• _EXERCISE INSTRUCTIONS_: Word for word, copy all the data and drop the pictures.

★ ★ ★ ★ ★ ★ ★

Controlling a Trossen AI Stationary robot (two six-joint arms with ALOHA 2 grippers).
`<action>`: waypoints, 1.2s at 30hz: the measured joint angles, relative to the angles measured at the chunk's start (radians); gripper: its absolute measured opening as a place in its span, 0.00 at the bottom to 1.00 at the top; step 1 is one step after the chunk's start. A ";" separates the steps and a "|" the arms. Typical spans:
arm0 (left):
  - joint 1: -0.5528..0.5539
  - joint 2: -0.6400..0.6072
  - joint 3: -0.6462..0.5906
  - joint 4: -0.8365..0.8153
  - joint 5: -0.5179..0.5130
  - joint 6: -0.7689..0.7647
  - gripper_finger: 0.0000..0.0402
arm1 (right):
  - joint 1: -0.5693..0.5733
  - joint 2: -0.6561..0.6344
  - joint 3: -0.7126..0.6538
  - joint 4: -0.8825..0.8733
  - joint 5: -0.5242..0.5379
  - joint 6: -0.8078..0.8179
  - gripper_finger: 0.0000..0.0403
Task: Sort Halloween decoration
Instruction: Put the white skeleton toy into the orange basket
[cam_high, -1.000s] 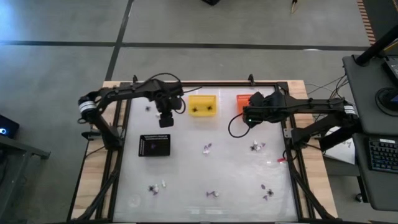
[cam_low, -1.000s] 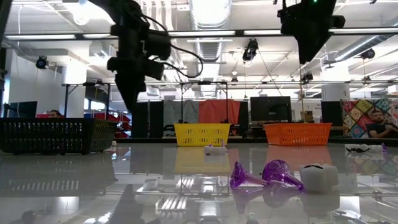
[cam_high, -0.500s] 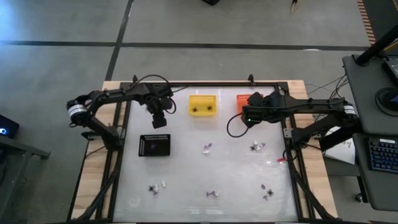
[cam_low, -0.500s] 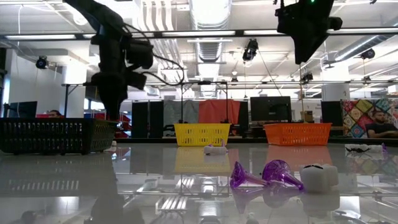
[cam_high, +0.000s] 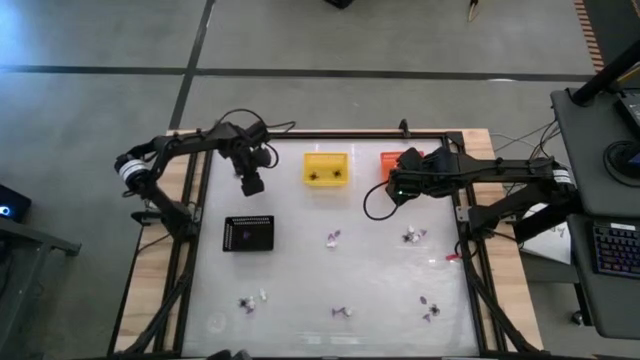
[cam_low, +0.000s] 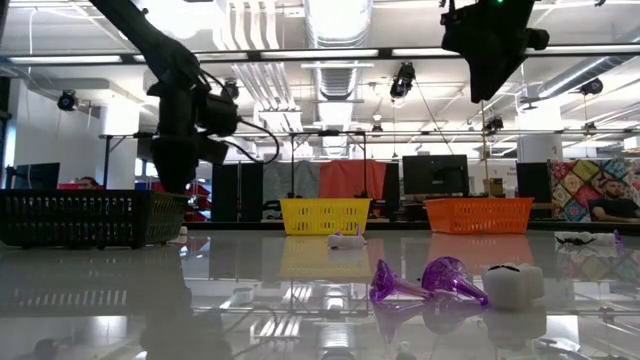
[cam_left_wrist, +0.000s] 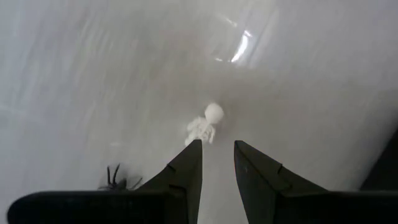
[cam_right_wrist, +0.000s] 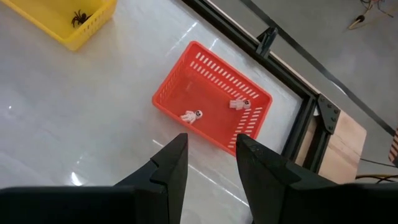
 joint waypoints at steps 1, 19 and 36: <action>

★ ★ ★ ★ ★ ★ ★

• _ANSWER BOX_:
Controlling a Trossen AI Stationary robot (two six-joint arms with ALOHA 2 grippers).
`<action>`: waypoints, 1.2s at 30hz: the measured joint angles, relative to the angles measured at the chunk's start (radians); gripper: its absolute measured opening as a place in its span, 0.00 at the bottom to 1.00 at the top; step 1 is one step after the chunk's start. A ";" separates the steps and a "|" the arms. Typical spans:
arm0 (left):
  - joint 1: -0.5528..0.5539
  - joint 2: -0.6400..0.6072
  - joint 3: -0.6462..0.5906
  - joint 4: -0.8365..0.8153
  - joint 5: -0.5179..0.5130
  - joint 6: -0.7689..0.7647
  - gripper_finger: 0.0000..0.0402
arm1 (right):
  - joint 1: -0.5693..0.5733
  - joint 2: -0.6561..0.6344
  - joint 3: -0.7126..0.6538
  - joint 4: -0.8825..0.8733
  - joint 5: -0.5242..0.5379
  - joint 6: -0.8078..0.8179
  - gripper_finger: 0.0000..0.0403
Task: Sort Halloween decoration
Instruction: Put the white skeleton toy into the orange basket
[cam_high, -1.000s] 
[cam_low, -1.000s] 
[cam_high, -0.500s] 
[cam_low, -0.500s] 
[cam_high, +0.000s] 
[cam_low, +0.000s] 
[cam_left_wrist, +0.000s] 
[cam_right_wrist, +0.000s] 
 joint waypoints at steps 1, 19 and 36: <action>

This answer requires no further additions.